_About this exercise_
From the first line to the last, write out the records exactly, leaving out images.

(Excerpts from a dataset)

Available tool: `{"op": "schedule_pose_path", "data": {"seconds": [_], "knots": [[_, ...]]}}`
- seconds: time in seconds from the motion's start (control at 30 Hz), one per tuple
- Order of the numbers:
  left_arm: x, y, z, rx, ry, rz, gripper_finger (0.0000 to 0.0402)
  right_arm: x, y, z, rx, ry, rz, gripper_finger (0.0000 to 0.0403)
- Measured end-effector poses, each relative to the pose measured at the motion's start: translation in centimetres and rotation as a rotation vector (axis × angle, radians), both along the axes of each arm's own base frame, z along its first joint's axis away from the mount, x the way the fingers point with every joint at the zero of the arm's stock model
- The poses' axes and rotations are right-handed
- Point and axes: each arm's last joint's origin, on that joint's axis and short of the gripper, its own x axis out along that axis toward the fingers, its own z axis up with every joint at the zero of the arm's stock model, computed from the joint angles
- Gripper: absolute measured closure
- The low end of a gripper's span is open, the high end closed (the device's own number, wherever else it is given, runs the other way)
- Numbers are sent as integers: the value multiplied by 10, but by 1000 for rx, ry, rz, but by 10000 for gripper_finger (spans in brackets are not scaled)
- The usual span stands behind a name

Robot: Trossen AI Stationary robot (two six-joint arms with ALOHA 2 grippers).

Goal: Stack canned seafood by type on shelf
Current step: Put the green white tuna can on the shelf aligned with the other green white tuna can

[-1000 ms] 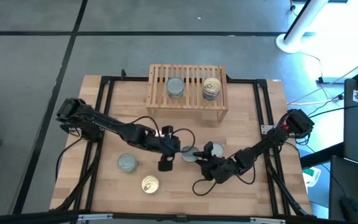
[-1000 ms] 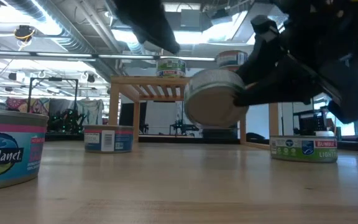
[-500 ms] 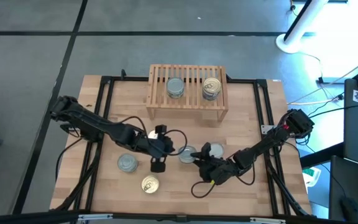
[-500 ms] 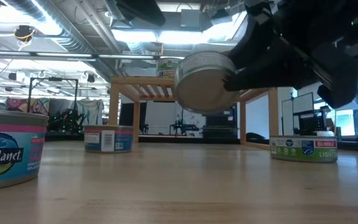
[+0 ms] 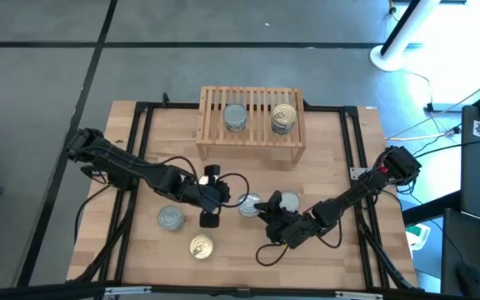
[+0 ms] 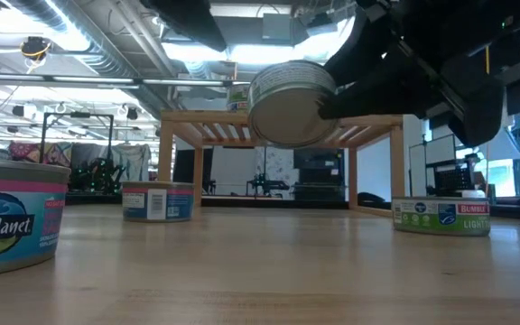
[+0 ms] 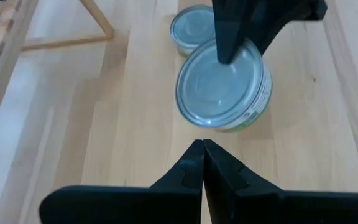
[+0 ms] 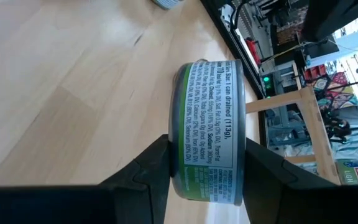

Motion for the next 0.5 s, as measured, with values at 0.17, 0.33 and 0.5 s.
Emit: {"op": "schedule_pose_path", "data": {"seconds": [0.17, 0.33, 0.5], "knots": [[-10, 4, -13, -3, -25, -6, 400, -1, -1, 6, -24, -10, 3, 252], [-32, 12, -32, -95, -174, 37, 397, 1, -11, 18, -70, -33, -25, 252], [-47, 17, -39, -152, -317, 38, 400, 15, -33, 28, -84, -81, -71, 252]]}}
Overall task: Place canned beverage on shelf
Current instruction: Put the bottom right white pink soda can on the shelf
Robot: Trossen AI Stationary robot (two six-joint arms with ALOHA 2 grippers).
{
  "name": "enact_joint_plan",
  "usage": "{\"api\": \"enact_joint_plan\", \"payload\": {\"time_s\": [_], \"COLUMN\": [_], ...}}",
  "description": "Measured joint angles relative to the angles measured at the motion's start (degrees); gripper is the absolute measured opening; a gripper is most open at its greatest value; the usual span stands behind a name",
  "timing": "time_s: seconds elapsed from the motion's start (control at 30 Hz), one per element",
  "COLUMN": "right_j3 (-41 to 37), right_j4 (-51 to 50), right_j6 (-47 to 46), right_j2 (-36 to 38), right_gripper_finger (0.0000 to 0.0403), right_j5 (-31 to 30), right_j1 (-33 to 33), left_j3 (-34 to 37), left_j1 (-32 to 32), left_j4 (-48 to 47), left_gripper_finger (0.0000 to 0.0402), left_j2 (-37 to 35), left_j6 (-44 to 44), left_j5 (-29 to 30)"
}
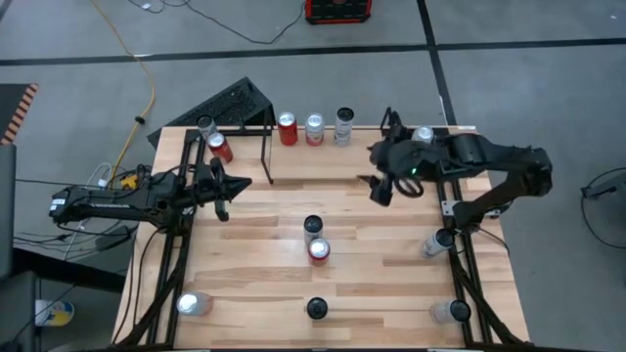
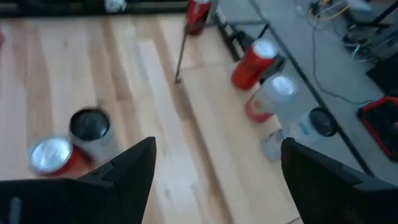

_Completed task_
Available tool: `{"op": "schedule_pose_path", "data": {"seconds": [_], "knots": [[_, ...]]}}`
- seconds: time in seconds from the motion's start (control at 30 Hz), one per tuple
- Order of the numbers:
  left_arm: x, y, z, rx, ry, rz, gripper_finger (0.0000 to 0.0402)
  right_arm: x, y, z, rx, ry, rz, gripper_finger (0.0000 to 0.0403)
- Measured end-effector poses, each relative to the pose measured at the motion's start: translation in centimetres and rotation as a rotation vector (axis × angle, radians), both along the axes of each arm's own base frame, z along its first joint's axis away from the mount, x the way the fingers point with every joint at the zero of the arm's stock model
- The poses' axes and rotations are right-handed
- Point and axes: each arm's last joint's origin, on that joint's axis and short of the gripper, its own x axis out along that axis toward the fingers, its own z axis up with every joint at the zero of the arm's stock model, computed from the joint angles
- Gripper: absolute measured closure
- The low end of a gripper's span is open, the high end closed (the device's own number, wherever else it is given, runs the other way)
- Numbers are sent as integers: the value multiplied by 10, but by 1000 for rx, ry, rz, but by 10000 for gripper_finger (spans in brackets are not scaled)
- The usual span stands behind a name

Robot: Trossen AI Stationary robot (two six-joint arms with ALOHA 2 grippers).

Goal: Stack canned seafood by type on shelf
Current step: Put the green white tuna can on the shelf aligned with the other green white tuna can

[-1000 ms] 
[-1000 ms] 
[-500 ms] 
[-500 ms] 
[+0 ms] 
[+0 ms] 
[+0 ms] 
[+0 ms] 

Motion for the next 0.5 s, as measured, with values at 0.17, 0.33 and 0.5 s.
Emit: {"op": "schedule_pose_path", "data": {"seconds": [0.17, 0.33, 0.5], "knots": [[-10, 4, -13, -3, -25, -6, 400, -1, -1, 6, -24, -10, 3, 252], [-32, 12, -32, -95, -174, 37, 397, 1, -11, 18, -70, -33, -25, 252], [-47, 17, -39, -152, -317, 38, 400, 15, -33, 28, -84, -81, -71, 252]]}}
Overall task: Place canned beverage on shelf
Current instruction: Put the bottom right white pink soda can on the shelf
Robot: Trossen AI Stationary robot (two six-joint arms with ALOHA 2 grippers).
{
  "name": "enact_joint_plan",
  "usage": "{\"api\": \"enact_joint_plan\", \"payload\": {\"time_s\": [_], \"COLUMN\": [_], ...}}",
  "description": "Measured joint angles relative to the angles measured at the motion's start (degrees); gripper is the absolute measured opening; a gripper is most open at its greatest value; the usual span stands behind a name",
  "timing": "time_s: seconds elapsed from the motion's start (control at 30 Hz), one per element",
  "COLUMN": "right_j3 (-41 to 37), right_j4 (-51 to 50), right_j6 (-47 to 46), right_j2 (-36 to 38), right_gripper_finger (0.0000 to 0.0403), right_j5 (-31 to 30), right_j1 (-33 to 33), left_j3 (-34 to 37), left_j1 (-32 to 32), left_j4 (-48 to 47), left_gripper_finger (0.0000 to 0.0402), left_j2 (-37 to 35), left_j6 (-44 to 44), left_j5 (-29 to 30)"
}

This completes the response to the exercise.